TASK BRIEF> Although the data below contains pictures, please reproduce only its words, exactly.

Stored records
::::

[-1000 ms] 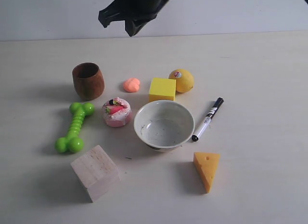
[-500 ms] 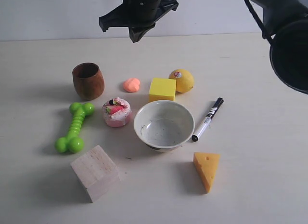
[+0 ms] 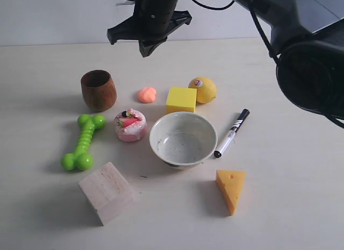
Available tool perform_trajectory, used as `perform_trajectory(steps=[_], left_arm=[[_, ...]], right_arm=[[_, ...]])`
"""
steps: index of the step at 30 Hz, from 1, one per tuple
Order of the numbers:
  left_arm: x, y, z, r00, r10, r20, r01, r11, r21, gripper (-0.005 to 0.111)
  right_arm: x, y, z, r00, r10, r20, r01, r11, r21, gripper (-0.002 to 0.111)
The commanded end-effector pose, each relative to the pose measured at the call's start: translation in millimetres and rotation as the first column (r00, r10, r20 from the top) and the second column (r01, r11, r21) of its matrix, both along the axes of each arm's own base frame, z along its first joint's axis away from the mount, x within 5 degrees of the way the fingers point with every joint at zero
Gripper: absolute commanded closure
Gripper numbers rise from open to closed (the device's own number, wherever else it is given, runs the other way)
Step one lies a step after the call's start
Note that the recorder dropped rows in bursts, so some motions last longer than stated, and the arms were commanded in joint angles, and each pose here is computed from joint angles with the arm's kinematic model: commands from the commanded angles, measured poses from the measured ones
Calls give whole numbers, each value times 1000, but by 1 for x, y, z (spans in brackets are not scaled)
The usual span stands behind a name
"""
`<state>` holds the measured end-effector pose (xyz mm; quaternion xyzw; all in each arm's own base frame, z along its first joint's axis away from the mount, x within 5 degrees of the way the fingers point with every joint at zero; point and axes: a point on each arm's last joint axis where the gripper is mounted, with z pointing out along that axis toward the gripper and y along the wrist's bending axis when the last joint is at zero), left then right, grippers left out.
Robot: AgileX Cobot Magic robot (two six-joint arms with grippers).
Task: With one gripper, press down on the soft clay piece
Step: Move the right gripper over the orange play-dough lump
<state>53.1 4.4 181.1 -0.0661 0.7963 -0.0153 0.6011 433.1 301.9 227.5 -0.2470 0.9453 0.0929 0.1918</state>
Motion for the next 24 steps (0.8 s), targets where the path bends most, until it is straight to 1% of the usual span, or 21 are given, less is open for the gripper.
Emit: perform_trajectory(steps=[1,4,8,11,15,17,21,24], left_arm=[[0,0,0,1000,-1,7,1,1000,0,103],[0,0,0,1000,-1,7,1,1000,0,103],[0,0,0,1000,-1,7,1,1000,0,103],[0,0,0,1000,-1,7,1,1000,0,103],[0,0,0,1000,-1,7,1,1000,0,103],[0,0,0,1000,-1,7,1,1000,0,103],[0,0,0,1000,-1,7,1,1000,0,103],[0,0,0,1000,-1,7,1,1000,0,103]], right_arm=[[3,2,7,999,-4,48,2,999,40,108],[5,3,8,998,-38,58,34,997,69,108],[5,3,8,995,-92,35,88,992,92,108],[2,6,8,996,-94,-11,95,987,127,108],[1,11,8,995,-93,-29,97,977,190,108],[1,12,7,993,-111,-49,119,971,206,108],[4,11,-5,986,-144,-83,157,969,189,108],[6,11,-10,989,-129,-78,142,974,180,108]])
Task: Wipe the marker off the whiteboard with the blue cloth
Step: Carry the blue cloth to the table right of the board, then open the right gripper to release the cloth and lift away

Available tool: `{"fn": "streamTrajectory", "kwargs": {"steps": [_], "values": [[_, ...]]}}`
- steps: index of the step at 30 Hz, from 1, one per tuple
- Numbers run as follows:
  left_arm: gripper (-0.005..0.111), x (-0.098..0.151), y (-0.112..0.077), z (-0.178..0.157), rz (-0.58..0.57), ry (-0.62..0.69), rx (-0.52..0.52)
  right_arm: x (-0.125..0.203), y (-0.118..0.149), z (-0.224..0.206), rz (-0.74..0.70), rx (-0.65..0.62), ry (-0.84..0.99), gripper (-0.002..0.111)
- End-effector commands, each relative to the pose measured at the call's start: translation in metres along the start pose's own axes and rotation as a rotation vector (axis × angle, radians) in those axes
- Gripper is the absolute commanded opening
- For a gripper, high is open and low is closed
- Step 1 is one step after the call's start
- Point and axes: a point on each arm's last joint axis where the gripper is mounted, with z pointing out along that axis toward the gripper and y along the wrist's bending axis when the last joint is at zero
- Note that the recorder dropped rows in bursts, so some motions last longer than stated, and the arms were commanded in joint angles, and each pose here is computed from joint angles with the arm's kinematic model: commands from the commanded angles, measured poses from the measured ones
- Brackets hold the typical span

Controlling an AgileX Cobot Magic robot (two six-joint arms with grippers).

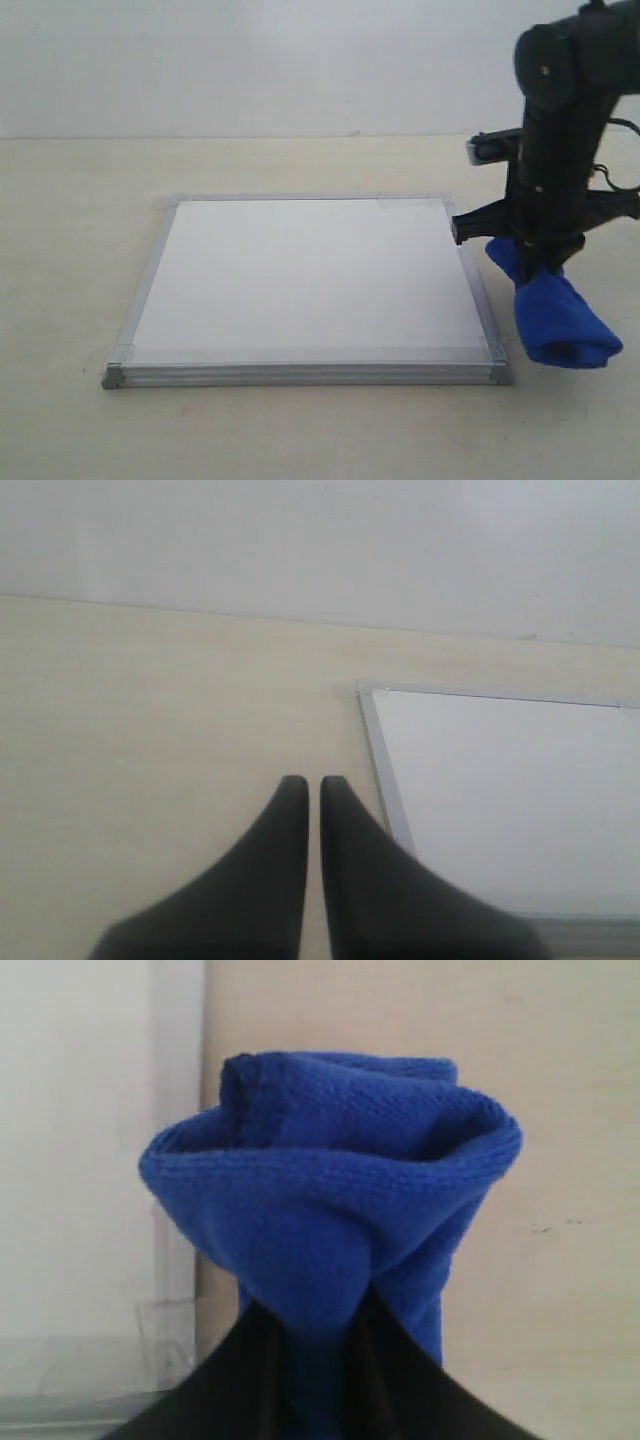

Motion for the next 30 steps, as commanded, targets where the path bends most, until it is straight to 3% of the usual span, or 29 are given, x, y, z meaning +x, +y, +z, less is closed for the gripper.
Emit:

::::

EXERCISE RESULT>
[-1000 ms] 
[-500 ms] 
[+0 ms] 
Available tool perform_trajectory, used as `perform_trajectory(steps=[_], left_arm=[[_, ...]], right_arm=[[_, ...]])`
"""
steps: index of the step at 30 Hz, from 1, one per tuple
Order of the numbers:
  left_arm: x, y, z, r00, r10, r20, r01, r11, r21, gripper (-0.005 to 0.111)
  right_arm: x, y, z, r00, r10, r20, r01, r11, r21, gripper (-0.002 to 0.111)
The commanded end-effector pose, each relative to the pose measured at the call's start: translation in millimetres and rotation as the first column (r00, r10, r20 from the top) and the second column (r01, r11, r21) of its matrix, both along the axes of each arm's own base frame, z along its first joint's axis away from the mount, x within 5 degrees of the way the fingers point with every joint at zero
Gripper: absolute commanded closure
Gripper numbers rise from open to closed (the device's own number, wherever else it is given, runs the other way)
Step one lies a step after the call's start
Note that the recorder dropped rows in bursts, so some motions last longer than stated, and the arms were commanded in joint angles, and each pose here is computed from joint angles with the arm's kinematic model: commands from the commanded angles, measured poses from the measured ones
Calls give whole numbers, each value times 1000, but by 1 for x, y, z (spans in brackets are not scaled)
The usual span stands behind a name
"""
`<state>` holds the measured end-effector pose (xyz mm; quaternion xyzw; all in each arm's own base frame, z along its first joint's axis away from the mount, x within 5 degrees of the way the fingers point with every joint at zero; point and axes: a point on each arm's last joint axis where the gripper is mounted, with z pointing out along that axis toward the gripper and y along the wrist's bending axis when the last joint is at zero), left then right, grippers left out.
Robot: AgileX Cobot Magic robot (two six-joint arms with grippers).
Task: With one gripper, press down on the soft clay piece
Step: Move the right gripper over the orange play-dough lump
<state>53.1 4.4 181.1 -0.0661 0.7963 -0.0153 0.6011 433.1 301.9 227.5 -0.2470 0.9453 0.0929 0.1918</state>
Motion for the next 24 steps (0.8 s), targets where the path bends most, until it is straight to 1% of the usual span, or 21 are given, less is open for the gripper.
Emit: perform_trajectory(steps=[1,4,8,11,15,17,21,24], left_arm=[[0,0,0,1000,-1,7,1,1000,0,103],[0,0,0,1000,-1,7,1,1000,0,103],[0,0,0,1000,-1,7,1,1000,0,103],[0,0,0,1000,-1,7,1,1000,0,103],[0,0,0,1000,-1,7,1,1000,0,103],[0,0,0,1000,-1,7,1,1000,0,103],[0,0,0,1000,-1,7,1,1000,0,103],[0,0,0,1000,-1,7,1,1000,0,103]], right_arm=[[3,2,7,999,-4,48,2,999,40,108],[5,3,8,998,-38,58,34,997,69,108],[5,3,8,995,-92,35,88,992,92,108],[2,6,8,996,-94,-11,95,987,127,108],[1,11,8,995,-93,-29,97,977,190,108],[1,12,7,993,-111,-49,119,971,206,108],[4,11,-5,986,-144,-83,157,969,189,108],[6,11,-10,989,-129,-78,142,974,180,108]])
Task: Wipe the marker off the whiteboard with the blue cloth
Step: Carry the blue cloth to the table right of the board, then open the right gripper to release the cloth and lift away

Available tool: `{"fn": "streamTrajectory", "kwargs": {"steps": [_], "values": [[_, ...]]}}`
- steps: index of the step at 30 Hz, from 1, one per tuple
- Numbers run as follows:
  left_arm: gripper (-0.005..0.111), x (-0.098..0.151), y (-0.112..0.077), z (-0.178..0.157), rz (-0.58..0.57), ry (-0.62..0.69), rx (-0.52..0.52)
  right_arm: x (-0.125..0.203), y (-0.118..0.149), z (-0.224..0.206), rz (-0.74..0.70), rx (-0.65..0.62), ry (-0.84..0.99), gripper (-0.002..0.111)
- End-effector commands, each relative to the pose measured at the call's start: translation in metres along the start pose's own axes and rotation as a rotation vector (axis × angle, radians) in those axes
- Gripper is the absolute commanded opening
- For a gripper, high is open and low is closed
- Step 1 is one step after the call's start
- Point and axes: a point on each arm's last joint axis where the gripper is mounted, with z pointing out along that axis toward the gripper and y along the wrist's bending axis when the last joint is at zero
- Note that the recorder dropped rows in bursts, so some motions last longer than stated, and the arms were commanded in joint angles, and each pose here is computed from joint angles with the arm's kinematic model: commands from the commanded angles, measured poses from the measured ones
- Brackets hold the typical span

Controlling an AgileX Cobot Magic robot (two six-joint arms with grippers).


Motion for the next 30 steps, as commanded, targets where the path bends most, until it is straight to 3% of the usual span, or 29 are given, x, y, z meaning +x, +y, +z, less is closed for the gripper.
Emit:

This answer requires no additional content.